À 64 ans, la photographe poursuit un travail qui s’étale sur quatre décennies, révélant les stigmates laissés par les conflits et par l’activité humaine.
L’exposition au musée du Jeu de Paume, à Paris, offre une traversée visuelle de ses séries visibles jusqu’au 24 mai, où chaque image invite le visiteur à lire l’histoire dans le relief, les ruines et les traces.
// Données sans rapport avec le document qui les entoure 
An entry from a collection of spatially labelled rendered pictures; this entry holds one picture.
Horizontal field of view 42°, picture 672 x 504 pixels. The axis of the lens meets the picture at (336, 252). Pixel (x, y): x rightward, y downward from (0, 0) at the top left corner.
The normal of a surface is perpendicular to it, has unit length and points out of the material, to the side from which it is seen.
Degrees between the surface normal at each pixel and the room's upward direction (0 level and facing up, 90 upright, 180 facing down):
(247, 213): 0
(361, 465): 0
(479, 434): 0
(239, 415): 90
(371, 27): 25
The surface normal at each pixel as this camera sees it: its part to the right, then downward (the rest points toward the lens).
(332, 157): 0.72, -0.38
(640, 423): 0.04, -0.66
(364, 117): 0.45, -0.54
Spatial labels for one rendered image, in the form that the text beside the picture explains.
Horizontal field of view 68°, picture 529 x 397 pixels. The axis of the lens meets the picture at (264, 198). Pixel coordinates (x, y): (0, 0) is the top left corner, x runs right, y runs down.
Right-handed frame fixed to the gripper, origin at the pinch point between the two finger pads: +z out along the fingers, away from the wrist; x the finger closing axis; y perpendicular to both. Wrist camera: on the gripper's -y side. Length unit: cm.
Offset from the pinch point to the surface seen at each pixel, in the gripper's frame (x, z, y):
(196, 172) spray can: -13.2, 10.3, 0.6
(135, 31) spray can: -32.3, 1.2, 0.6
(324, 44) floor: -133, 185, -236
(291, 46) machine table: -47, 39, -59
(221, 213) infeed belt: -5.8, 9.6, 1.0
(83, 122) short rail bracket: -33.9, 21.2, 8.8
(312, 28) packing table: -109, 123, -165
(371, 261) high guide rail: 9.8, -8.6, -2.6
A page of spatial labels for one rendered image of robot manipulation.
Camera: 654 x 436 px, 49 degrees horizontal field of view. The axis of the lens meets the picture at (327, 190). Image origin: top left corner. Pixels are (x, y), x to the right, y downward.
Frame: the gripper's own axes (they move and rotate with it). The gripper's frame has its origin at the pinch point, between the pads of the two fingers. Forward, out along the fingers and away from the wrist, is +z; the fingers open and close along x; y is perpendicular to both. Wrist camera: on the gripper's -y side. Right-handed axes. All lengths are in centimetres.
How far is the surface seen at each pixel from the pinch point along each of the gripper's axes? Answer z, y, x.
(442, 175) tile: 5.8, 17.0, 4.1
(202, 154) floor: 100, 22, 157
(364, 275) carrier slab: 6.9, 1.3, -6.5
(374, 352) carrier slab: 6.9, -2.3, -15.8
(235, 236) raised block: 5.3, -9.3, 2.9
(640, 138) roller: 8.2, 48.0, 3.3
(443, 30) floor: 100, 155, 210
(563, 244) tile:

Rétrospective: lieux marqués par l’histoire sud-africaine
Le regard de Ractliffe est patient: elle documente les lieux plutôt que d’imposer un récit, laissant émerger une mémoire collective.
Sa pratique mêle tirages en noir et blanc et couleurs éclairés, afin de saisir la densité du temps qui s’accumule sur le sol et dans les structures.
Au-delà du récit personnel, l’exposition parle d’un continent et d’une humanité qui continuent d’interroger ces lieux, appel à la vigilance et à la mémoire.